Anthony Drealan

Biographical details
- Alma mater: Dakota State University

Coaching career (HC unless noted)
- 2011–2025: Dakota State

Accomplishments and honors

Championships
- As a coach 6 NSAA Men's Indoor Track and Field (2019–2020, 2022–2025); 5 NSAA Men's Outdoor Track and Field (2019, 2021–2024); 6 NSAA Men's Cross Country (2014, 2018–2022); 2 NSAA Women's Cross Country (2019, 2024); As an athlete DAC Men's Cross Country (2009);

Awards
- DSU Athletics Hall of Fame; 5x NSAA Men's Cross Country Coach of the Year (2019–2020, 2022–2023, 2024); NSAA Women's Cross Country Coach of the Year (2024); 6x NSAA Men's Indoor Track and Field Coach of the Year (2019–2020, 2022–2025); 5x NSAA Men's Outdoor Track and Field Coach of the Year (2019, 2021–2024); NAIA Track and Field All-American (Distance Medley Relay) (2010); NAIA Cross Country All-American (2009);

= Anthony Drealan =

Track and field coach

Anthony Drealan is the former head coach of both the cross country and track and field teams at Dakota State University in Madison, South Dakota.

==Early life==
Drealan is originally from Fulda, Minnesota. He joined the Dakota State track and field and cross country teams in 2006. While competing as a member of the Trojans, he earned DAC Men's Outdoor Track and Field All-Conference honors six times, DAC Men's Indoor Track and Field All-Conference honors once, and DAC Cross Country All-Conference honors twice. He was named as an NAIA Men's Cross Country All-American in 2009 and earned NAIA Men's Indoor Track and Field All-American honors in the distance medley relay in 2010.

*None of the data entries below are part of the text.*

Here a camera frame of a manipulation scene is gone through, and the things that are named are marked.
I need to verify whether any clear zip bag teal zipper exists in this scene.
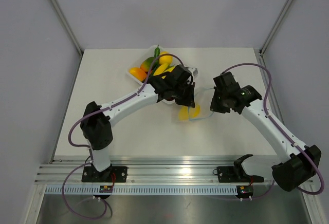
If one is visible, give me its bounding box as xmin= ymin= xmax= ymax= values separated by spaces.
xmin=171 ymin=86 xmax=215 ymax=125

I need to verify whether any yellow lemon toy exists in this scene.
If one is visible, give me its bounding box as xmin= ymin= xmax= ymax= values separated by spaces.
xmin=178 ymin=106 xmax=190 ymax=121

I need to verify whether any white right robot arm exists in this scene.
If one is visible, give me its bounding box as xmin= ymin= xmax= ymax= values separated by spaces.
xmin=210 ymin=72 xmax=321 ymax=192

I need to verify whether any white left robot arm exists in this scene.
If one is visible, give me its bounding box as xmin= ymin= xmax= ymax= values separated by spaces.
xmin=80 ymin=65 xmax=198 ymax=182

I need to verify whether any yellow banana toy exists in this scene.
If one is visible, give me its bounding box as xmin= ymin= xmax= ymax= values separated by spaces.
xmin=153 ymin=63 xmax=175 ymax=76
xmin=159 ymin=51 xmax=172 ymax=65

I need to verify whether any green orange mango toy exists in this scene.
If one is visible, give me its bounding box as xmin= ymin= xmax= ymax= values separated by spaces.
xmin=140 ymin=57 xmax=155 ymax=72

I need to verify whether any green chili pepper toy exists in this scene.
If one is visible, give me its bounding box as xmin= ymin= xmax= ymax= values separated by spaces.
xmin=154 ymin=45 xmax=160 ymax=58

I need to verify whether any yellow orange mango toy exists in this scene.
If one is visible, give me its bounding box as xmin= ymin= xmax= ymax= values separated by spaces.
xmin=129 ymin=67 xmax=147 ymax=82

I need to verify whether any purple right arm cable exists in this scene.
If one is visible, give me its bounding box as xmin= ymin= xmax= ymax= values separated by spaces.
xmin=205 ymin=63 xmax=325 ymax=201

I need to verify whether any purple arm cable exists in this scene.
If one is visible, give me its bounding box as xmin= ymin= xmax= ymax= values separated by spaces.
xmin=61 ymin=53 xmax=186 ymax=221
xmin=205 ymin=63 xmax=325 ymax=201

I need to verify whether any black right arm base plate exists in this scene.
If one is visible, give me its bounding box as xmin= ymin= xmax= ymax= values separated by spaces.
xmin=212 ymin=166 xmax=264 ymax=183

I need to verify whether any right aluminium frame post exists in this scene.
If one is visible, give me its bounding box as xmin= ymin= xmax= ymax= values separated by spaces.
xmin=259 ymin=0 xmax=295 ymax=57

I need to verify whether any aluminium frame post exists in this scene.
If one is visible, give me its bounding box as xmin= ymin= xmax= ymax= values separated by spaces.
xmin=259 ymin=0 xmax=295 ymax=57
xmin=48 ymin=0 xmax=84 ymax=58

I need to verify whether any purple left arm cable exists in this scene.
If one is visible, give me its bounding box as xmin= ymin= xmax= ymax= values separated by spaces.
xmin=61 ymin=53 xmax=186 ymax=221

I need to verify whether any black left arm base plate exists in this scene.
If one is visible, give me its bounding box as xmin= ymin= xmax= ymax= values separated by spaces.
xmin=81 ymin=165 xmax=128 ymax=183

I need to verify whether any white slotted cable duct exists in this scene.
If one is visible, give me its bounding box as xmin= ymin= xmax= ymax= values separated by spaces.
xmin=45 ymin=184 xmax=237 ymax=196

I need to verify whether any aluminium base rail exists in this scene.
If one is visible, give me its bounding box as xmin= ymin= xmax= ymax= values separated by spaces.
xmin=34 ymin=156 xmax=313 ymax=186

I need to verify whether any left aluminium frame post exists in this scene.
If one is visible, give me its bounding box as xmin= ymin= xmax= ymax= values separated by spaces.
xmin=48 ymin=0 xmax=84 ymax=58

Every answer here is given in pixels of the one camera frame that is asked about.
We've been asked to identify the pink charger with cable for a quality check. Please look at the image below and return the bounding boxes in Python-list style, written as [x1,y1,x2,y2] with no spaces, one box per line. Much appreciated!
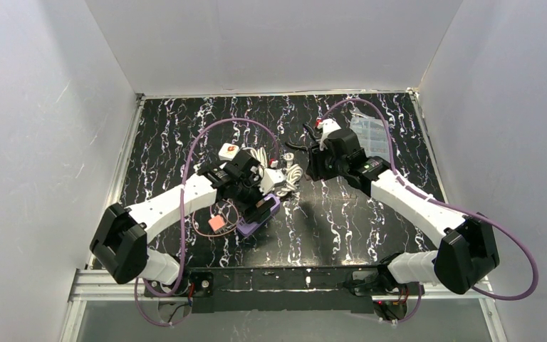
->
[190,199,240,238]

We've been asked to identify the white tiger power strip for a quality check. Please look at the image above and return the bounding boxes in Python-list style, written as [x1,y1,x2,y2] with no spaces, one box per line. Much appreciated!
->
[218,143,241,162]

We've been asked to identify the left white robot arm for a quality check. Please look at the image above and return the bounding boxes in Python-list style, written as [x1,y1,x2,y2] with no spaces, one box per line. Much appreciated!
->
[89,150,286,285]

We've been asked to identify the purple power strip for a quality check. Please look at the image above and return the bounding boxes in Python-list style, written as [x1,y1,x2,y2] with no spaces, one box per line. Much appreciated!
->
[236,194,281,237]

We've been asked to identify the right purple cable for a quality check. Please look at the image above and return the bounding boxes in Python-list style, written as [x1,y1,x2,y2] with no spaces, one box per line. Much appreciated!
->
[321,98,540,323]

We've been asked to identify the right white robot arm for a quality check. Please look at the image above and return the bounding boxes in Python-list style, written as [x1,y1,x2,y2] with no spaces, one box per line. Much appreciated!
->
[306,120,499,294]

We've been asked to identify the clear plastic parts box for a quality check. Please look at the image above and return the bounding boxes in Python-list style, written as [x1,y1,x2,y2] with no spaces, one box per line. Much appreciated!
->
[350,112,390,162]

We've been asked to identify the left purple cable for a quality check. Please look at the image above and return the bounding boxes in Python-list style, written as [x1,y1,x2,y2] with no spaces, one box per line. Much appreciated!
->
[133,118,280,328]

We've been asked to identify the white plug with cord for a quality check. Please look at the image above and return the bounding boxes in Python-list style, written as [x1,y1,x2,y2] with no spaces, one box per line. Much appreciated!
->
[274,152,304,198]

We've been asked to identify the black pliers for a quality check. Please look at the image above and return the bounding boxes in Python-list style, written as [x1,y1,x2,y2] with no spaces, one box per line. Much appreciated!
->
[284,123,321,152]

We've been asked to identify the purple cable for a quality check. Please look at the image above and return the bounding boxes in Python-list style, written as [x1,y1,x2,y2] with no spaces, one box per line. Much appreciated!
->
[321,98,540,323]
[133,118,280,328]

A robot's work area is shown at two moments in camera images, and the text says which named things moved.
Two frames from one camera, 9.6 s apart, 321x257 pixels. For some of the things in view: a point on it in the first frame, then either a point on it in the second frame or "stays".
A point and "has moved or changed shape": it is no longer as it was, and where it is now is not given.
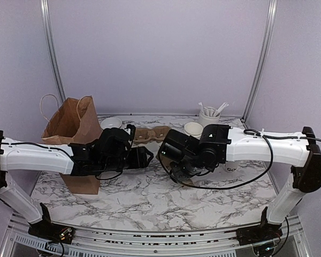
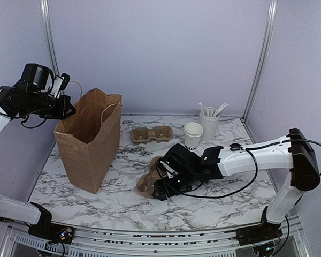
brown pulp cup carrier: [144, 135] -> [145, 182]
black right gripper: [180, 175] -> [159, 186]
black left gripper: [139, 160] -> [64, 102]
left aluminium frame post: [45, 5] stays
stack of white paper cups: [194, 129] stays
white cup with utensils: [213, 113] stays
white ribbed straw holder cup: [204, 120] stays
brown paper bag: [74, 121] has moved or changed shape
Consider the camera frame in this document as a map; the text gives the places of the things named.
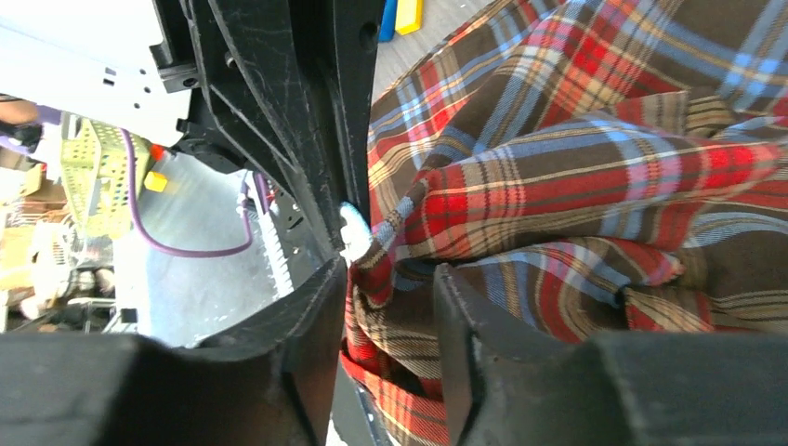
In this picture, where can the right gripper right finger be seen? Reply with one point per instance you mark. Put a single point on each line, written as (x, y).
(505, 383)

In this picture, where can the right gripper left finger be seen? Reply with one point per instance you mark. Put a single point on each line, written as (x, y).
(268, 380)

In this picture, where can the white round brooch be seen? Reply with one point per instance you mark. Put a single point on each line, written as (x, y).
(355, 233)

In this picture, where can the plaid flannel shirt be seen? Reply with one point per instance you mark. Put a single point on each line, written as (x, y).
(588, 166)

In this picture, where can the pile of toy bricks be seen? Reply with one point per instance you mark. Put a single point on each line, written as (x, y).
(401, 17)

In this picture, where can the green perforated basket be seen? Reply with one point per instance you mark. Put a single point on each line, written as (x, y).
(95, 177)

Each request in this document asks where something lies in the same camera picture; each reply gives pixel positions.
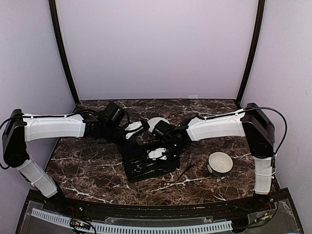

While there he also helped Dakota State win their first ever DAC Cross Country championship in 2009.

Drealan graduated from Dakota State University in 2011 with a degree in business education.

==Coaching career==
===Dakota State===
Drealan was named as the head coach for the Dakota State Trojans track and field and cross country teams in 2011.

In his time at Dakota State he won 6 NSAA Men's Indoor Track and Field championships, 5 NSAA Men's Outdoor Track and Field championships, 6 NSAA Men's Cross Country championships, and 2 NSAA Women's Cross Country championships. He was named as the NSAA Men's Cross Country Coach of the Year five times, NSAA Men's Indoor Track and Field Coach of the Year six times, NSAA Men's Outdoor Track and Field Coach of the Year five times, and NSAA Women's Cross Country Coach of the Year once.

On March 28, 2025, Drealan announced that he would be retiring from coaching at Dakota State following the 2025 outdoor track and field season. It was also announced that he'd be succeeded by Alex Glover, who had been an assistant under Drealan for the prior 12 seasons.

==Personal bests==
Taken from TFRRS

| Event | Time | Date | Venue |
|---|---|---|---|
| 800m | 2:01.83 | April 1, 2010 | Lillibridge Track Complex |
| 1500m | 3:56.36 | ? | ? |
| 5000m | 15:00.34 | May 6-7, 2011 | Howard Wood Field |
| 10,000m | 30:41.33 | April 27-30, 2011 | Drake Stadium |
| 3000S | 9:23.03 | April 16-17, 2010 | Elwood Olsen Stadium |

==Personal life==
Drealan received a master's degree from Adams State University in 2013. He has a wife named Samantha and three sons named Westin, Harrison, and Finley.